■ EXCERPTED RECORDS ■
»»

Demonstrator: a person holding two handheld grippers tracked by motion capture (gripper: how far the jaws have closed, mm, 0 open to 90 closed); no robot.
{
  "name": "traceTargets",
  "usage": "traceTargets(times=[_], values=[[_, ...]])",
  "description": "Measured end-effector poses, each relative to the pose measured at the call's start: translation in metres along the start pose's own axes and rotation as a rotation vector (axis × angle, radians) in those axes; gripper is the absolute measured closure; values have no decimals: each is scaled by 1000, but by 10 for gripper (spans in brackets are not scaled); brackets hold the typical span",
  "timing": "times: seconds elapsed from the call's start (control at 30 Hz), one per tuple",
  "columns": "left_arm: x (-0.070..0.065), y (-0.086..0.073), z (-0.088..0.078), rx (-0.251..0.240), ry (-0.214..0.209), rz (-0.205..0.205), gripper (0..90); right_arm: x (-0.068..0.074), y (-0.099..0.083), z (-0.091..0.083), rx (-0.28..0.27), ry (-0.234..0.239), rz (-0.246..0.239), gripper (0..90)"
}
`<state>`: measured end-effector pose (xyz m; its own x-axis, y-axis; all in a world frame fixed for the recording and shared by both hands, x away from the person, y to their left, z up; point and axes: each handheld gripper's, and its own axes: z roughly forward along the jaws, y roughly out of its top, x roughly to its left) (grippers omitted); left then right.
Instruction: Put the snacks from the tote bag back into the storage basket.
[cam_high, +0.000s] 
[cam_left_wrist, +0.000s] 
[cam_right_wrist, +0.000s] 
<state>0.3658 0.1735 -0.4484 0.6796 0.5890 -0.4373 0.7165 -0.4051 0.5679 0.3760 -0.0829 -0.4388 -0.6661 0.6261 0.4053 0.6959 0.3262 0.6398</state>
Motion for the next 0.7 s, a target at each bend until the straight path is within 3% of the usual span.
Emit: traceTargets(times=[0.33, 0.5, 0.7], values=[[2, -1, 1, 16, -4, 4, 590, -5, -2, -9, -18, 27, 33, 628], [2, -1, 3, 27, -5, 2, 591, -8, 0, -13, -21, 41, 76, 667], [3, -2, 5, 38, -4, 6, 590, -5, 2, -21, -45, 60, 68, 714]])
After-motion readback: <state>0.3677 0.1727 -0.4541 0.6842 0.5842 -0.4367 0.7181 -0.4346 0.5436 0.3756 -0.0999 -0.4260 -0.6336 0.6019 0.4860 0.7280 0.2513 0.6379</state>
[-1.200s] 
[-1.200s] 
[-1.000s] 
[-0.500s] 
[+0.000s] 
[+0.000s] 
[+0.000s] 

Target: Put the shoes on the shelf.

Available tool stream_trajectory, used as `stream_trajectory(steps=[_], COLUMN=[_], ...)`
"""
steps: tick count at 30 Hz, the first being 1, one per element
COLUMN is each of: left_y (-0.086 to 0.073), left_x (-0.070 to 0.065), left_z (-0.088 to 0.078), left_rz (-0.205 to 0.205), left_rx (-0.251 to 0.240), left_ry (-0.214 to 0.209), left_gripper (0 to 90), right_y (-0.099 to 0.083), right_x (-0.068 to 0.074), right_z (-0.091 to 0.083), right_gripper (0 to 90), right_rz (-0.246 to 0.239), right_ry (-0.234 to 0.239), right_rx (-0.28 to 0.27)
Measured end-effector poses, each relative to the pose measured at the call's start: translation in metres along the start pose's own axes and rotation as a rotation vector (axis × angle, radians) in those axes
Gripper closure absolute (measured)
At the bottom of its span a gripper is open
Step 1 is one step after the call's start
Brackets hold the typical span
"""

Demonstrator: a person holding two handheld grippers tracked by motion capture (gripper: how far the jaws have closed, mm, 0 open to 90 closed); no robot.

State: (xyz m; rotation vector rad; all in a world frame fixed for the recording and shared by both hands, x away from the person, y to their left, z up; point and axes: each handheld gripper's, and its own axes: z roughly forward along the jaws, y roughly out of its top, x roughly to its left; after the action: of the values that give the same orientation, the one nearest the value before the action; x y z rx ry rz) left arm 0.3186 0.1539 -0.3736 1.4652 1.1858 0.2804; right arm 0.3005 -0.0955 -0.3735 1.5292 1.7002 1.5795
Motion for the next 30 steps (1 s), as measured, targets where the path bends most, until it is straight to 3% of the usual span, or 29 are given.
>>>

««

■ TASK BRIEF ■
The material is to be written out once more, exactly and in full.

■ RESPONSE ■
Demonstrator: a person holding two handheld grippers tracked by motion capture (gripper: how far the jaws have closed, mm, 0 open to 90 closed); no robot.
{
  "name": "traceTargets",
  "usage": "traceTargets(times=[_], values=[[_, ...]])",
  "description": "Measured end-effector poses, each relative to the pose measured at the call's start: translation in metres along the start pose's own axes and rotation as a rotation vector (axis × angle, radians) in those axes; gripper is the absolute measured closure; values have no decimals: each is scaled by 1000, but by 10 for gripper (spans in brackets are not scaled); brackets hold the typical span",
  "timing": "times: seconds elapsed from the call's start (control at 30 Hz), one per tuple",
  "columns": "left_arm: x (-0.070..0.065), y (-0.086..0.073), z (-0.088..0.078), rx (-0.251..0.240), ry (-0.214..0.209), rz (-0.205..0.205), gripper (0..90); right_arm: x (-0.068..0.074), y (-0.099..0.083), z (-0.091..0.083), rx (-0.28..0.27), ry (-0.234..0.239), rz (-0.246..0.239), gripper (0..90)"
}
`<state>`: measured end-effector pose (xyz m; its own x-axis, y-axis; all in a world frame fixed for the recording and shared by both hands, x away from the person, y to their left, z up; point and axes: each handheld gripper's, and its own axes: z roughly forward along the jaws, y roughly out of its top, x roughly to its left) (grippers omitted); left then right.
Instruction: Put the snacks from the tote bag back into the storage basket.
[cam_high, +0.000s] 
[cam_left_wrist, +0.000s] 
[cam_right_wrist, +0.000s] 
<state>0.3658 0.1735 -0.4484 0.6796 0.5890 -0.4373 0.7165 -0.4051 0.5679 0.3760 -0.0829 -0.4388 -0.6661 0.6261 0.4053 0.6959 0.3262 0.6398</state>
Motion for the next 0.7 s, a target at each bend until the straight path is within 3% of the usual span.
Emit: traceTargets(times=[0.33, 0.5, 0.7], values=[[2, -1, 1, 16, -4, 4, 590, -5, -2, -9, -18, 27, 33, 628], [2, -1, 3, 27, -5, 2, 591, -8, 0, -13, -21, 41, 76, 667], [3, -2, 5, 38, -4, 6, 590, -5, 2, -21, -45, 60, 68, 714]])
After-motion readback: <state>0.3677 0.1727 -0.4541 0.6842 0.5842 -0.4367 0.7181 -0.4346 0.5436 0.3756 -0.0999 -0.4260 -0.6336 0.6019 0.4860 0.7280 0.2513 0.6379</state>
[-1.200s] 
[-1.200s] 
[-1.000s] 
[-0.500s] 
[+0.000s] 
[+0.000s] 
[+0.000s] 

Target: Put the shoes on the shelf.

Available tool stream_trajectory, used as `stream_trajectory(steps=[_], COLUMN=[_], ...)`
"""
steps: tick count at 30 Hz, the first being 1, one per element
COLUMN is each of: left_y (-0.086 to 0.073), left_x (-0.070 to 0.065), left_z (-0.088 to 0.078), left_rz (-0.205 to 0.205), left_rx (-0.251 to 0.240), left_ry (-0.214 to 0.209), left_gripper (0 to 90), right_y (-0.099 to 0.083), right_x (-0.068 to 0.074), right_z (-0.091 to 0.083), right_gripper (0 to 90), right_rz (-0.246 to 0.239), right_ry (-0.234 to 0.239), right_rx (-0.28 to 0.27)
Measured end-effector poses, each relative to the pose measured at the call's start: translation in metres along the start pose's own axes and rotation as a rotation vector (axis × angle, radians) in those axes
Gripper closure absolute (measured)
At the bottom of its span a gripper is open
Step 1 is one step after the call's start
Brackets hold the typical span
"""

Demonstrator: a person holding two handheld grippers tracked by motion capture (gripper: how far the jaws have closed, mm, 0 open to 90 closed); no robot.

State: (xyz m; rotation vector rad; all in a world frame fixed for the recording and shared by both hands, x away from the person, y to their left, z up; point and axes: each handheld gripper's, and its own axes: z roughly forward along the jaws, y roughly out of its top, x roughly to its left; after the action: of the values that give the same orientation, the one nearest the value before the action; x y z rx ry rz) left arm 0.3186 0.1539 -0.3736 1.4652 1.1858 0.2804; right arm 0.3005 -0.0955 -0.3735 1.5292 1.7002 1.5795
Motion for the next 30 steps (1 s), as measured, targets where the path bends most, until it is straight to 3% of the usual span, or 29 are given.
>>>

With this, the answer is finished.